> Exercise description
The following data has a line with "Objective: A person" and a line with "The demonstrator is". Write out exactly those lines and all the lines between them.

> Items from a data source

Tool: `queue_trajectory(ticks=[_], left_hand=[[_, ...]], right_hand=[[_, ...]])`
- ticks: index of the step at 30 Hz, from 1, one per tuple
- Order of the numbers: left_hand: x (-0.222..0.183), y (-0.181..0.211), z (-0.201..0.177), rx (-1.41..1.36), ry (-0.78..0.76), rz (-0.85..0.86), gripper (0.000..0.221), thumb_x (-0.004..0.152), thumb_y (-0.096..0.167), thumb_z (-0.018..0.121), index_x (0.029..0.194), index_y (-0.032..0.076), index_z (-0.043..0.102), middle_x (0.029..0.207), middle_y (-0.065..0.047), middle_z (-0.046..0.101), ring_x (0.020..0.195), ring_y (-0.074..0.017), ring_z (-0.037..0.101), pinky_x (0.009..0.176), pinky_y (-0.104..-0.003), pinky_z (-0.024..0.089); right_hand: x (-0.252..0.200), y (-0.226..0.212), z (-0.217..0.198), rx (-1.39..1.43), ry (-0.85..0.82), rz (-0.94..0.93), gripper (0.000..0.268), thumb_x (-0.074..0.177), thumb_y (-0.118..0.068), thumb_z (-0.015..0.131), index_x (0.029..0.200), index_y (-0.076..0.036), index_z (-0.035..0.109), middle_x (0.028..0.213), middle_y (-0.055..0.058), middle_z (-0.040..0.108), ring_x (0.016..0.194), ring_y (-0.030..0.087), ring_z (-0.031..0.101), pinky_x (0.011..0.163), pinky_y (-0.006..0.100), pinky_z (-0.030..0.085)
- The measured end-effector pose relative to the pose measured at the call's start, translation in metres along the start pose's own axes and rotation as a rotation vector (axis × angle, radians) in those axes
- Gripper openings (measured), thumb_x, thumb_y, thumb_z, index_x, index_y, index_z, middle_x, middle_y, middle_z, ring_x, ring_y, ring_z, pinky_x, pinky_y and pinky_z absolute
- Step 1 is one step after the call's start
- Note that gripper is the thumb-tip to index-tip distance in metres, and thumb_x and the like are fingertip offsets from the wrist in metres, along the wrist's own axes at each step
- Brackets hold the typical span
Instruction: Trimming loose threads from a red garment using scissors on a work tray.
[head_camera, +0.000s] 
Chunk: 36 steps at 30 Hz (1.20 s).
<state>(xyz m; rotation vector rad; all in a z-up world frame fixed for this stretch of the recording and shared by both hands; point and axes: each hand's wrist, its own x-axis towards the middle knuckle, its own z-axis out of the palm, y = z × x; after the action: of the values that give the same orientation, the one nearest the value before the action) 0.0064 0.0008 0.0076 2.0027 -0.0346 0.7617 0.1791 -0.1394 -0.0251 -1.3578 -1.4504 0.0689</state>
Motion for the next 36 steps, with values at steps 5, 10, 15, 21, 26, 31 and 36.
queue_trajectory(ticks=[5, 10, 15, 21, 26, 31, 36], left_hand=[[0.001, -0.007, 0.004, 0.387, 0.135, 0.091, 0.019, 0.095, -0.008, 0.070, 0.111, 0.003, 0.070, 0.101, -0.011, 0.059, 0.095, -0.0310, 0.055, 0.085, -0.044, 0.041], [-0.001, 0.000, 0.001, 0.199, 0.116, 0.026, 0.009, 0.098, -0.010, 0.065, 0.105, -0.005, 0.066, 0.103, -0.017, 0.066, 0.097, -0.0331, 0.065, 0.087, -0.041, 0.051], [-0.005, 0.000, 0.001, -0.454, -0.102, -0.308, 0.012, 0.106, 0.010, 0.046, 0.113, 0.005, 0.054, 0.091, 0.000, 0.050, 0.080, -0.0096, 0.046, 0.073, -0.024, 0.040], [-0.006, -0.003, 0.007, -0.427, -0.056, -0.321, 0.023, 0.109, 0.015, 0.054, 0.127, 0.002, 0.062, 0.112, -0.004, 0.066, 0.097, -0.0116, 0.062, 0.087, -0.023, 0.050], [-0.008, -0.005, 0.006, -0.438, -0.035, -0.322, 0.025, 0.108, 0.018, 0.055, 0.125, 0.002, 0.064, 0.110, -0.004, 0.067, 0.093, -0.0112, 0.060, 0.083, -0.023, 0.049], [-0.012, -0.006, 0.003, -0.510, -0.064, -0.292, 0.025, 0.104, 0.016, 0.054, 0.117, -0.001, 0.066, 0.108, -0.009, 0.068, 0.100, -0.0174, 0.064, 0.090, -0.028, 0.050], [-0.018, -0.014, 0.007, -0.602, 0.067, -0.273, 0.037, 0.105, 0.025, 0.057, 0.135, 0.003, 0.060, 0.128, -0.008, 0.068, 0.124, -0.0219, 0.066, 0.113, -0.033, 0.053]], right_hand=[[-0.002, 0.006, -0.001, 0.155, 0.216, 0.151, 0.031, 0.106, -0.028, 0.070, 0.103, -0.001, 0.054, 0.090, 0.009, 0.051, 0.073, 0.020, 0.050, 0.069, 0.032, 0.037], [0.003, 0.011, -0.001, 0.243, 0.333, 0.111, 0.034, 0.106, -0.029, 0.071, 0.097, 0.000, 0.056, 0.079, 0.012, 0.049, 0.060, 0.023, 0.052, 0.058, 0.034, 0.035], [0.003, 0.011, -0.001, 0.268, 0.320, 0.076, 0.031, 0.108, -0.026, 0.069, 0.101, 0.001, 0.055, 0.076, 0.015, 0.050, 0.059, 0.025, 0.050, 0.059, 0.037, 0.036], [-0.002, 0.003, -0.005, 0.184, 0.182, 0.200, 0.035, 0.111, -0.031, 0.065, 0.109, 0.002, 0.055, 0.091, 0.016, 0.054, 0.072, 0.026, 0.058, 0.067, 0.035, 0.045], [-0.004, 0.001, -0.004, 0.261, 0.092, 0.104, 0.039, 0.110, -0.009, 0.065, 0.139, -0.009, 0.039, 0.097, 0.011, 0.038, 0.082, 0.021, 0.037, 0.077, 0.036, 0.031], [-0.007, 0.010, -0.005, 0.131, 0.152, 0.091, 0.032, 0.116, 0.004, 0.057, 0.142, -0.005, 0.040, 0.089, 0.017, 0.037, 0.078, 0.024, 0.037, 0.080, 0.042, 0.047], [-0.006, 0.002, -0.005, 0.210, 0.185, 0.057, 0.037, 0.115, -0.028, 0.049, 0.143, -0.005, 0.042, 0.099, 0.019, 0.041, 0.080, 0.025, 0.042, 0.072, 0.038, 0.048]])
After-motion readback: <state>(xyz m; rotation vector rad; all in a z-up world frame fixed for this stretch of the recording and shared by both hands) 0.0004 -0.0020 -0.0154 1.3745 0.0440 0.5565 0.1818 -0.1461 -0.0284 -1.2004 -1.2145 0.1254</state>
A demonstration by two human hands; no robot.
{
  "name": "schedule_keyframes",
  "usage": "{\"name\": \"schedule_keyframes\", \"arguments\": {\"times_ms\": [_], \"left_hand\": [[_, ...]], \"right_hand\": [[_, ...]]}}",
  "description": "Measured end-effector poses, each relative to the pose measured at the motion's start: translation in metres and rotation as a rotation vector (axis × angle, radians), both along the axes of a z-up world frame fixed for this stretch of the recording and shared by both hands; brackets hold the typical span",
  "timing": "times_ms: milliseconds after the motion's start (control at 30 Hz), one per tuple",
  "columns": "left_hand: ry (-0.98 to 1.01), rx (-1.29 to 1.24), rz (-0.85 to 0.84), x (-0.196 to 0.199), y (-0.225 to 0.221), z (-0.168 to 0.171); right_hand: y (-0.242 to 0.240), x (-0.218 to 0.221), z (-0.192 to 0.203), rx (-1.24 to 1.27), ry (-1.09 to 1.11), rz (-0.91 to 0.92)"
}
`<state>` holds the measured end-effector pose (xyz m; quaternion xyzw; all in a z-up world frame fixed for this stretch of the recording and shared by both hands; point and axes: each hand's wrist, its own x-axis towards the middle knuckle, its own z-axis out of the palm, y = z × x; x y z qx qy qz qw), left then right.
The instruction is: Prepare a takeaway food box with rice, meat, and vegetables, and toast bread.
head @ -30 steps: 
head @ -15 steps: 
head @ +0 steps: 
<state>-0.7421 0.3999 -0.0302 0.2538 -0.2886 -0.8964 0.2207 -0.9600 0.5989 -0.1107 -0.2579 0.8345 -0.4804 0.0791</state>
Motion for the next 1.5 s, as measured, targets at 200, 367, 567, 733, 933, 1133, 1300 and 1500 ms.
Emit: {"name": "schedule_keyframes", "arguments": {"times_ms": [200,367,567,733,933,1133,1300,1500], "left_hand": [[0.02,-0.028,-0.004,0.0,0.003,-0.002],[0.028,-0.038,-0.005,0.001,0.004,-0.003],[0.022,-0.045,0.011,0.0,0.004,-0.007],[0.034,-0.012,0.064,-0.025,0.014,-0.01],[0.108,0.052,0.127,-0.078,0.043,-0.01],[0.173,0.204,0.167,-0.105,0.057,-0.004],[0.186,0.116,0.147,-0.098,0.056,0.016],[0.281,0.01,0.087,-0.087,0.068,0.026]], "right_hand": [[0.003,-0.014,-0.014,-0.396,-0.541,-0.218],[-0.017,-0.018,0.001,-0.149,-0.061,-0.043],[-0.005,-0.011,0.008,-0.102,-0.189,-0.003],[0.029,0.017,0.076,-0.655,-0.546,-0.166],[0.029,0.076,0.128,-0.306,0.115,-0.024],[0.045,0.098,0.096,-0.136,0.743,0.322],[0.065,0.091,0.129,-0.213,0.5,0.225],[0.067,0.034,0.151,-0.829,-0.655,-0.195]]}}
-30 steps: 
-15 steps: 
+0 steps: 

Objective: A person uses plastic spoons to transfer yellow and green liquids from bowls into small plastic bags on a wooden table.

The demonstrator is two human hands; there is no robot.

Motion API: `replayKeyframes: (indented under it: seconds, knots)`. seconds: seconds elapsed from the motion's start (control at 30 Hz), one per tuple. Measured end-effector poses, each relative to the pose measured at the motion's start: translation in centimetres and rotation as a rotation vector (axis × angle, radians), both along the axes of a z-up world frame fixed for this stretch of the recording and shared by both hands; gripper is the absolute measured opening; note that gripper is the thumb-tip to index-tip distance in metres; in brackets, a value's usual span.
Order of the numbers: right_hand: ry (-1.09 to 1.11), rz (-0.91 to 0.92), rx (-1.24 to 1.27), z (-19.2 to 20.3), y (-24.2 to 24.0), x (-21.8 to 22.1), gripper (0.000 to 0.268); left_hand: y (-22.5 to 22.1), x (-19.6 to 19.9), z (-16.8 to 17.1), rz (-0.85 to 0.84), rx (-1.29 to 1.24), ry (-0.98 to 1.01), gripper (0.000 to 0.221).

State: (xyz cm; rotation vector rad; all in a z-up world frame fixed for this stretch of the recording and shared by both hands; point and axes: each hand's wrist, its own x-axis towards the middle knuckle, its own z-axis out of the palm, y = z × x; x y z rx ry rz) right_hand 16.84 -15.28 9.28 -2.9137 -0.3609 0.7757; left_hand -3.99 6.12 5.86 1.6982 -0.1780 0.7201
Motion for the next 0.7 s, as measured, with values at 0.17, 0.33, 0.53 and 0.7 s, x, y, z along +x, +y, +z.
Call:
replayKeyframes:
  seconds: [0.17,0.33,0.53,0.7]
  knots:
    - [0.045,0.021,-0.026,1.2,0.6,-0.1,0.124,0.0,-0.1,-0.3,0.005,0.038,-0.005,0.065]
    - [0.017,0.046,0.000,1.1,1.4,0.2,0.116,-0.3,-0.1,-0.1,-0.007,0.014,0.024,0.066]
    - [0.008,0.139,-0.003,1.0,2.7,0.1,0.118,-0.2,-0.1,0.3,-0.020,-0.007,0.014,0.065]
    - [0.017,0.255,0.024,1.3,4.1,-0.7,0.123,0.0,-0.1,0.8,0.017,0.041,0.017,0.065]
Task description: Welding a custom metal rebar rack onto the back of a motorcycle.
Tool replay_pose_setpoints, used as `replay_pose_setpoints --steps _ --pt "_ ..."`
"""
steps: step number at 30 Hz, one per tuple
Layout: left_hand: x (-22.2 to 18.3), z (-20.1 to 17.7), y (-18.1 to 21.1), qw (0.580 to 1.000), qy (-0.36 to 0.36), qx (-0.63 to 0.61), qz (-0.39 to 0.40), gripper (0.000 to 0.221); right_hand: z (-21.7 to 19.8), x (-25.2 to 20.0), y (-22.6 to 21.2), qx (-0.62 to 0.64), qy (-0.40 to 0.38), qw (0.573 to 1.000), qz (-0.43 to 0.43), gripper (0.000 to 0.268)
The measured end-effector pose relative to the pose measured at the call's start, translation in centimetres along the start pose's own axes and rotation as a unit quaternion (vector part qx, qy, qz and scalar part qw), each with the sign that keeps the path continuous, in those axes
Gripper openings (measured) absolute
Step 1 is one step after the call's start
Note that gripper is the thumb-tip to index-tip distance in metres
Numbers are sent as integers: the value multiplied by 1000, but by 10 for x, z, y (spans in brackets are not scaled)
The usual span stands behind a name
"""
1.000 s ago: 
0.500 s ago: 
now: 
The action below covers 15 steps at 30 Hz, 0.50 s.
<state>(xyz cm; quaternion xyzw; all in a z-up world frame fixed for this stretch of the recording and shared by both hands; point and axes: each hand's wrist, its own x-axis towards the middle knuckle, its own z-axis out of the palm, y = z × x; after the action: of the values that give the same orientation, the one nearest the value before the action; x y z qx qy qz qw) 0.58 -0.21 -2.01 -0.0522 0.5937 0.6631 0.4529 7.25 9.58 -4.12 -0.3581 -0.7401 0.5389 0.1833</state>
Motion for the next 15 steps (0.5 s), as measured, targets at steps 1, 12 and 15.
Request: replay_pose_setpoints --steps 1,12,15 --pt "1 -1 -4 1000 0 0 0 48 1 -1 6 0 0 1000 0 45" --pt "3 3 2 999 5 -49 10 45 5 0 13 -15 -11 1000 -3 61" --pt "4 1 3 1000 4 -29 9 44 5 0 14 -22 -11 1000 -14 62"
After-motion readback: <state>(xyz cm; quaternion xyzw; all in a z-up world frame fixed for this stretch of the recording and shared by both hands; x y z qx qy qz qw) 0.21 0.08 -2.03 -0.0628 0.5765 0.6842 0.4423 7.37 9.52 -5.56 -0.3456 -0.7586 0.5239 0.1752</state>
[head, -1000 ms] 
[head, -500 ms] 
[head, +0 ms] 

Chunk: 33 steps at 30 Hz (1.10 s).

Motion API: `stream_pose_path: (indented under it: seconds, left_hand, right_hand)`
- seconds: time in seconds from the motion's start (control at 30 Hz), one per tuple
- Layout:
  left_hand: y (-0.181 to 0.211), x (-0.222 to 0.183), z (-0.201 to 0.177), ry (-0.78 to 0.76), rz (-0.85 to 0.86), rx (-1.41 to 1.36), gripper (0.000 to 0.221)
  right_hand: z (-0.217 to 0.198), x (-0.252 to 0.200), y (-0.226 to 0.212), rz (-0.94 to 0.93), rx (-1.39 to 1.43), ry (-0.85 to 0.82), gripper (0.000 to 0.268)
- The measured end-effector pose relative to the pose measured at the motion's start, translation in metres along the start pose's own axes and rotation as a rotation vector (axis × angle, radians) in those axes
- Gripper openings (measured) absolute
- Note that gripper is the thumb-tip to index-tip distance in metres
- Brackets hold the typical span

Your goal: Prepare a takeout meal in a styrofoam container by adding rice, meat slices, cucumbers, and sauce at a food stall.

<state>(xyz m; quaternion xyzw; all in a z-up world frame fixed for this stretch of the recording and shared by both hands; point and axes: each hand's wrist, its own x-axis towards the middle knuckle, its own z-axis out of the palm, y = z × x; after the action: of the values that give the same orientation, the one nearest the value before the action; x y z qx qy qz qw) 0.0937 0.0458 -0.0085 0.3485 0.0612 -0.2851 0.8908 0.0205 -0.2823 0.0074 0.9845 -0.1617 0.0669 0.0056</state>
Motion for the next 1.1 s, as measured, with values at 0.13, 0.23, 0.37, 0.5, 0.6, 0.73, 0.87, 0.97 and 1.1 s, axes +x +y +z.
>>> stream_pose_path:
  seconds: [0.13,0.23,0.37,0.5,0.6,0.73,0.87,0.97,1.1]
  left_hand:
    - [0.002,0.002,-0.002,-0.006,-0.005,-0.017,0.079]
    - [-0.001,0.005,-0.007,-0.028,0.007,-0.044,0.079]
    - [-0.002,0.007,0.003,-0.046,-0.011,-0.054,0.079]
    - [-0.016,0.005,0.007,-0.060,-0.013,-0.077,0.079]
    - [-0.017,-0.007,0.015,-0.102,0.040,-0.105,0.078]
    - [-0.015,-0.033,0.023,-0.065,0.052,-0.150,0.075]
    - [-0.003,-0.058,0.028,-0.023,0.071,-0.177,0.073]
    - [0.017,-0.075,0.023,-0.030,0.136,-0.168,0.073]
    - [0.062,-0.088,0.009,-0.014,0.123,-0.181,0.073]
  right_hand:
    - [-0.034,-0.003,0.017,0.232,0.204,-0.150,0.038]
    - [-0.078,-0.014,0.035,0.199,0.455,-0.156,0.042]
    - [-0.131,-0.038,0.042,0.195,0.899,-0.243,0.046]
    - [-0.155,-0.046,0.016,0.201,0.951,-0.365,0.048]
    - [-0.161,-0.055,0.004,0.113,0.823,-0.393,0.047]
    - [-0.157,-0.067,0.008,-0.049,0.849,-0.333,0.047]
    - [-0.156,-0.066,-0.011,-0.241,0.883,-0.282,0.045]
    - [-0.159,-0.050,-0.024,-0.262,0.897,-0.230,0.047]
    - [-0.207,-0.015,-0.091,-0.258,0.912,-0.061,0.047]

> Answer to this task
Objective: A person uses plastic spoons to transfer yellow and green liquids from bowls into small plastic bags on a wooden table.

The demonstrator is two human hands; there is no robot.

This answer requires nothing more.